[RECORDS SHOWN]

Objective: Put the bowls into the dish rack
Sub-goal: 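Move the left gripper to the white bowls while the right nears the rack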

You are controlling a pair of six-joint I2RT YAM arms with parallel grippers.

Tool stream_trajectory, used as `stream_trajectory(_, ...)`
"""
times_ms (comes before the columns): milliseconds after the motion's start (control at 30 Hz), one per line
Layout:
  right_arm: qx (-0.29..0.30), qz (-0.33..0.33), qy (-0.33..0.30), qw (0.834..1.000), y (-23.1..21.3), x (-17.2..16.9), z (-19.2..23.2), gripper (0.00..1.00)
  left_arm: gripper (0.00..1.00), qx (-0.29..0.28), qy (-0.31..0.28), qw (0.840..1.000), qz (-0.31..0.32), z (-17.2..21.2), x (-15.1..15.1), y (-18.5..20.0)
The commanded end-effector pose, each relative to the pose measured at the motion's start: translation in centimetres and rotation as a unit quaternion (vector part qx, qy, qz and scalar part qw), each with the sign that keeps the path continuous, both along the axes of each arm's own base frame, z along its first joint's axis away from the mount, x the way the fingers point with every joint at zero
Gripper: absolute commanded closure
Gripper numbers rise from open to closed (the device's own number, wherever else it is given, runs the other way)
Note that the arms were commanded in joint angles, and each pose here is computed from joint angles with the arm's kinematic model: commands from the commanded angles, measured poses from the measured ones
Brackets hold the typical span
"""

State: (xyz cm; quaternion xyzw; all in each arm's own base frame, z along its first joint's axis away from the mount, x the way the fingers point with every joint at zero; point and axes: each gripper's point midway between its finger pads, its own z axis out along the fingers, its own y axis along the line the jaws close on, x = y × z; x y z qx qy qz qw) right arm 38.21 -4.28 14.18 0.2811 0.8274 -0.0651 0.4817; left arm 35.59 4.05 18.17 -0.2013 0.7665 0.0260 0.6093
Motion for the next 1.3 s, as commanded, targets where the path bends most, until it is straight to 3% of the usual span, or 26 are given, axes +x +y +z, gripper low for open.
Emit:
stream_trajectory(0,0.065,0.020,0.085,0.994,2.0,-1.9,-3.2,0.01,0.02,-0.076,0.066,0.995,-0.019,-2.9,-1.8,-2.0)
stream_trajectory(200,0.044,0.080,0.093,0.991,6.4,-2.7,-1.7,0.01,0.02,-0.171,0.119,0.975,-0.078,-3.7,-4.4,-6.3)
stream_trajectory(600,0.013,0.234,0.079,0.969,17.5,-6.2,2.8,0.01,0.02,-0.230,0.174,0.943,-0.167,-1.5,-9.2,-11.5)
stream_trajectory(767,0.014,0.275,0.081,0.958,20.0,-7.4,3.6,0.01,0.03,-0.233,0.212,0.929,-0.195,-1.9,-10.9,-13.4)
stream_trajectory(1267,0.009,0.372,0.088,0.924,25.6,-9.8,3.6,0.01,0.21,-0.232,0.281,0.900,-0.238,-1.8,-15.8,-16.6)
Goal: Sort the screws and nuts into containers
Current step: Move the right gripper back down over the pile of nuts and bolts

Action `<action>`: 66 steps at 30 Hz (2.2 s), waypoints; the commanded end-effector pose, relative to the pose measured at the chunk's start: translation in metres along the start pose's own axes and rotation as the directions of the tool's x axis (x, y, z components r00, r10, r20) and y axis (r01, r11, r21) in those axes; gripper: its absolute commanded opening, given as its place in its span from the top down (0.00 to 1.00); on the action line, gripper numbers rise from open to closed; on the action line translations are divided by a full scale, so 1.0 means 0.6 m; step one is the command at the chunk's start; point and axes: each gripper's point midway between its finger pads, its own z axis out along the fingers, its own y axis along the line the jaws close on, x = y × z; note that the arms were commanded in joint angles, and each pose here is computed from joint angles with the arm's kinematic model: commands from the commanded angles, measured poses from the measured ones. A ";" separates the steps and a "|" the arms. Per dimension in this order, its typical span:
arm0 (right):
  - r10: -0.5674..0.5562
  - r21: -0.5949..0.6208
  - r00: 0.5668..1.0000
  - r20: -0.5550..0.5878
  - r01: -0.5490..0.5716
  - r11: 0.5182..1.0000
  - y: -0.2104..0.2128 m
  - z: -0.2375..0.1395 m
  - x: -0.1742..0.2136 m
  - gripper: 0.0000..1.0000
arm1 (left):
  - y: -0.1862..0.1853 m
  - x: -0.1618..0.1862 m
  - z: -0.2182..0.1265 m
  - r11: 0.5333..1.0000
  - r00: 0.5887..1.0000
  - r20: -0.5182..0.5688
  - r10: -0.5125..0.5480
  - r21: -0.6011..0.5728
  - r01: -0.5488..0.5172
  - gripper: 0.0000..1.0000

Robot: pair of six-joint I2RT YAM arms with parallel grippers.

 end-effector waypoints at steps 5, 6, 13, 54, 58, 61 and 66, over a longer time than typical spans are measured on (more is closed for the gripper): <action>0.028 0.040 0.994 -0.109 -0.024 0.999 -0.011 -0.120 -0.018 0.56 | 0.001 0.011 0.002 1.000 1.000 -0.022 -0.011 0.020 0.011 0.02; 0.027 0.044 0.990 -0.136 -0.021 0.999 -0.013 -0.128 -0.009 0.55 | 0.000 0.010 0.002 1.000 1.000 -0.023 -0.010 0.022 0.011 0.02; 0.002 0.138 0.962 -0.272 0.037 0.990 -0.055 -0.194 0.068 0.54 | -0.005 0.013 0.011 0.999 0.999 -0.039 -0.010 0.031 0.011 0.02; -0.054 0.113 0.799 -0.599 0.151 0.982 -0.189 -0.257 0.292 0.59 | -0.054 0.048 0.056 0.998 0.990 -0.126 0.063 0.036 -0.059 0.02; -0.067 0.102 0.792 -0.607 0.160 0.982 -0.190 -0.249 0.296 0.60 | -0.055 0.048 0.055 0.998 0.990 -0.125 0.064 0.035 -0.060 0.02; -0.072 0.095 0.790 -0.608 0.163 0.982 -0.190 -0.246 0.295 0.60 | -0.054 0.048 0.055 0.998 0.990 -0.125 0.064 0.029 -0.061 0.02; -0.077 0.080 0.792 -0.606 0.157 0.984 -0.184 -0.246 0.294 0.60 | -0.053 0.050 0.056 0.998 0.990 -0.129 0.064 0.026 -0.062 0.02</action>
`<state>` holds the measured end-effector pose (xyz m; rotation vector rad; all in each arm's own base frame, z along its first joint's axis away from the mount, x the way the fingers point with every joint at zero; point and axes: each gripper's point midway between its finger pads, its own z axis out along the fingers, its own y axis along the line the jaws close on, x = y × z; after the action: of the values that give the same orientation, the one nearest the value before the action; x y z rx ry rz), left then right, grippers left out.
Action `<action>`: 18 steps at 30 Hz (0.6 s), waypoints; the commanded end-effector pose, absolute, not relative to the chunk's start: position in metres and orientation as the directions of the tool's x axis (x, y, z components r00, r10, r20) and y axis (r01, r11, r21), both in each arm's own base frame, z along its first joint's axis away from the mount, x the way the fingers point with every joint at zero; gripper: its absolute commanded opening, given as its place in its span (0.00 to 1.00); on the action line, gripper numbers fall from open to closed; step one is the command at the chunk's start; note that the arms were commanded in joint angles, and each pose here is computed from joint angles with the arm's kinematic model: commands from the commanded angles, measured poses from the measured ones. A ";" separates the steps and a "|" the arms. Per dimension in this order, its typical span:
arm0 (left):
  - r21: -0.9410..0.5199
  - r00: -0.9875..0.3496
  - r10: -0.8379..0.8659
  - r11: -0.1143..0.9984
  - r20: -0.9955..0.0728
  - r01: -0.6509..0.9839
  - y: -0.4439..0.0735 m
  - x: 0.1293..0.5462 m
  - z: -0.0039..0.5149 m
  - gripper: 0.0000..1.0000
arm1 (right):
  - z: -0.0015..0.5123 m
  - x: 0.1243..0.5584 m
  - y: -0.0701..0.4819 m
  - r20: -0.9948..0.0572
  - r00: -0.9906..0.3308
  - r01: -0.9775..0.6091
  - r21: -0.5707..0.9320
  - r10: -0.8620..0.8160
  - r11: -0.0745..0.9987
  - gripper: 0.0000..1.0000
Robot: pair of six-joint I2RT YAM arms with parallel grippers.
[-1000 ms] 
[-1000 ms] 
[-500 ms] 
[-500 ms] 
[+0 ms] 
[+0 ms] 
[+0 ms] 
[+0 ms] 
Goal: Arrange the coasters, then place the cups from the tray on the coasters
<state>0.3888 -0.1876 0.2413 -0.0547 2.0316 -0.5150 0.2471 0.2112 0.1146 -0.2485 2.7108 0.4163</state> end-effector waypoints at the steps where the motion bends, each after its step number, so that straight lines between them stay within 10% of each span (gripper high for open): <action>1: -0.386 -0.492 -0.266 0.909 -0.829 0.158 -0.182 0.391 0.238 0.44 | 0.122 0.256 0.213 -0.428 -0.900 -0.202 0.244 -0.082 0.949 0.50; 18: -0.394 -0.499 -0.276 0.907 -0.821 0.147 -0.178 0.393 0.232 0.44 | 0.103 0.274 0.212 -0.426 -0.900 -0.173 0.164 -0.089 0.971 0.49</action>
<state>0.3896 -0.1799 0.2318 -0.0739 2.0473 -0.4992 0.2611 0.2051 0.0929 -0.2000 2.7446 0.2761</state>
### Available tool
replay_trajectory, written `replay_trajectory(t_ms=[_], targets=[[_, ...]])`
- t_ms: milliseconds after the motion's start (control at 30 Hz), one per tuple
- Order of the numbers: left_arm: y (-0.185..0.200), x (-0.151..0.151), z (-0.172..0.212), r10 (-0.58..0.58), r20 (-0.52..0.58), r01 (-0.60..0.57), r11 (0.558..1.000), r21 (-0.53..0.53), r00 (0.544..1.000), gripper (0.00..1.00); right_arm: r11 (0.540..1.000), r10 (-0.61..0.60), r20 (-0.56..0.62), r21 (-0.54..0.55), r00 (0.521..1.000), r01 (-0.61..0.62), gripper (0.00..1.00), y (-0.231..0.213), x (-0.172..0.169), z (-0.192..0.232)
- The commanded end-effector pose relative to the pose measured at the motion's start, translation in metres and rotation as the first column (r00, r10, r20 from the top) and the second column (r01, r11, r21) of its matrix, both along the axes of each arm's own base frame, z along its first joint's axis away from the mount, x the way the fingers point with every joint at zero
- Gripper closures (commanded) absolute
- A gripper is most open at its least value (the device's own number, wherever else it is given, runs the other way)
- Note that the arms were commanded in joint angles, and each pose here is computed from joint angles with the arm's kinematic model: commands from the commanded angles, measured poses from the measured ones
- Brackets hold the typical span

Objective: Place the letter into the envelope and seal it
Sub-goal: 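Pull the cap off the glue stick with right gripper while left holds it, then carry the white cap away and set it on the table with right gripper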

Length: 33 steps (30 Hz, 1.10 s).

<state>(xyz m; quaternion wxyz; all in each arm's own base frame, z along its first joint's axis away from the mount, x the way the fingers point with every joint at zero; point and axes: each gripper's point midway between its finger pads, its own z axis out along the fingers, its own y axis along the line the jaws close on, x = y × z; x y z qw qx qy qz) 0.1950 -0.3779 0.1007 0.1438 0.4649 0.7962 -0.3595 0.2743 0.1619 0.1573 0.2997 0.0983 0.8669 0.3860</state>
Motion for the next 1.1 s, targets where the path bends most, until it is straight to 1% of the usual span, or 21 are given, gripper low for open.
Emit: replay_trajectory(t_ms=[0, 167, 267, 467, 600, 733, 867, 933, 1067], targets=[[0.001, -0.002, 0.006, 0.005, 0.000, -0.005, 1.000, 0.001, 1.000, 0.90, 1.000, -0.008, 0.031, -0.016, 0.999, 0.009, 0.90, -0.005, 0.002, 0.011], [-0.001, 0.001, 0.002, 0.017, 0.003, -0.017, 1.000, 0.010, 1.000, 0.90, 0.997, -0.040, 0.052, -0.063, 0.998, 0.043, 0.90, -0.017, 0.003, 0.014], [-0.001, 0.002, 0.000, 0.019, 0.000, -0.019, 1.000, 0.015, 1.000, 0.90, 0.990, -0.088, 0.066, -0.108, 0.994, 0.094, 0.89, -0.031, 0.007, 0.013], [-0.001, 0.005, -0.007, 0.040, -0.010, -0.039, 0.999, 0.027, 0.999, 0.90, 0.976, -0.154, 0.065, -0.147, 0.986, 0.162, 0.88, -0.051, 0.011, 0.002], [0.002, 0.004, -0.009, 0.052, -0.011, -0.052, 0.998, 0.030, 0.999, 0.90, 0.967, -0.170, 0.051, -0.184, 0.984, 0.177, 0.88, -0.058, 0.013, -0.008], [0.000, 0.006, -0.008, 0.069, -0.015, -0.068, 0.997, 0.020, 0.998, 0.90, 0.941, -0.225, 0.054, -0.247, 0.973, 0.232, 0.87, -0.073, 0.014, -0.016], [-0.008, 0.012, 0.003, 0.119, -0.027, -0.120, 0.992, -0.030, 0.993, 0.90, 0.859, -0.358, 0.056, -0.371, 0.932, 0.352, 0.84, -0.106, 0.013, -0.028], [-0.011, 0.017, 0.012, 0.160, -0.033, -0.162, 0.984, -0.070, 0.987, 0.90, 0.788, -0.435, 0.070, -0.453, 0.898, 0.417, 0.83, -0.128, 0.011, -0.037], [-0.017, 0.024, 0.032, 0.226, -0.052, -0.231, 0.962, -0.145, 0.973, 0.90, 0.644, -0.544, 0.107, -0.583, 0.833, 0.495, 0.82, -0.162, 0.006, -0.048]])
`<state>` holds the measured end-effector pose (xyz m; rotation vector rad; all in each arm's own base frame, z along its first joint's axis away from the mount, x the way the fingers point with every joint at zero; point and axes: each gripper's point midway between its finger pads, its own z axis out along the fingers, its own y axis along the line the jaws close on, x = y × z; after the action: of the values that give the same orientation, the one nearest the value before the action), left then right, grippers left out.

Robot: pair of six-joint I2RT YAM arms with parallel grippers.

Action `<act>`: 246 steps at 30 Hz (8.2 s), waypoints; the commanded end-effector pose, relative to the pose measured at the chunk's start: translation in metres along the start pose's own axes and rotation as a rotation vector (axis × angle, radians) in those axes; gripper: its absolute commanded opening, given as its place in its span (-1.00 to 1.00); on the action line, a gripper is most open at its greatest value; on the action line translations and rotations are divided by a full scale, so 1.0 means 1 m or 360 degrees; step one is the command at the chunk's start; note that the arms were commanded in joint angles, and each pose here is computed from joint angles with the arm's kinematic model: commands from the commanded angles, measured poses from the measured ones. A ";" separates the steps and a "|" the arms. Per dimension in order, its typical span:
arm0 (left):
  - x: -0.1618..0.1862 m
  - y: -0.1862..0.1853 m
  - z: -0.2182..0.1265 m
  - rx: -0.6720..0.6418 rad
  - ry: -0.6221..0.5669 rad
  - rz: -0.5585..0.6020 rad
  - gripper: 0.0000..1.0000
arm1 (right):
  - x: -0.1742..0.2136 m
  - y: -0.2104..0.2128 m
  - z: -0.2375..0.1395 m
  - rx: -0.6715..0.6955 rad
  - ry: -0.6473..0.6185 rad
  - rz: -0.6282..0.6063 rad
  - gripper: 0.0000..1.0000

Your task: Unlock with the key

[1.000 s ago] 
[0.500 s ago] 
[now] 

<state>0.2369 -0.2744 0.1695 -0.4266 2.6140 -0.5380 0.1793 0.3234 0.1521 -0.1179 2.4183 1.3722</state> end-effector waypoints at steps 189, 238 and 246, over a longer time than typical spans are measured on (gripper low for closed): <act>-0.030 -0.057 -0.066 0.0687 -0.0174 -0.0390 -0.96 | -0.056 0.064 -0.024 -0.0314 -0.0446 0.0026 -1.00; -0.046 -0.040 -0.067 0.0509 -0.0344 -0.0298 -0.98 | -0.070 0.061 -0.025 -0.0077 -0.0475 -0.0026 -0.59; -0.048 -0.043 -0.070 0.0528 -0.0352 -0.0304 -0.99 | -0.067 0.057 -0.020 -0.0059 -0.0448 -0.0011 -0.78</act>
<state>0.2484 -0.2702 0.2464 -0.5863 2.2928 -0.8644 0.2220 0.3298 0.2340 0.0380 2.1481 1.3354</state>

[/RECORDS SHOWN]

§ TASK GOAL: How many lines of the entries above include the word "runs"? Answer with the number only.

§ WRITTEN SOLUTION: 2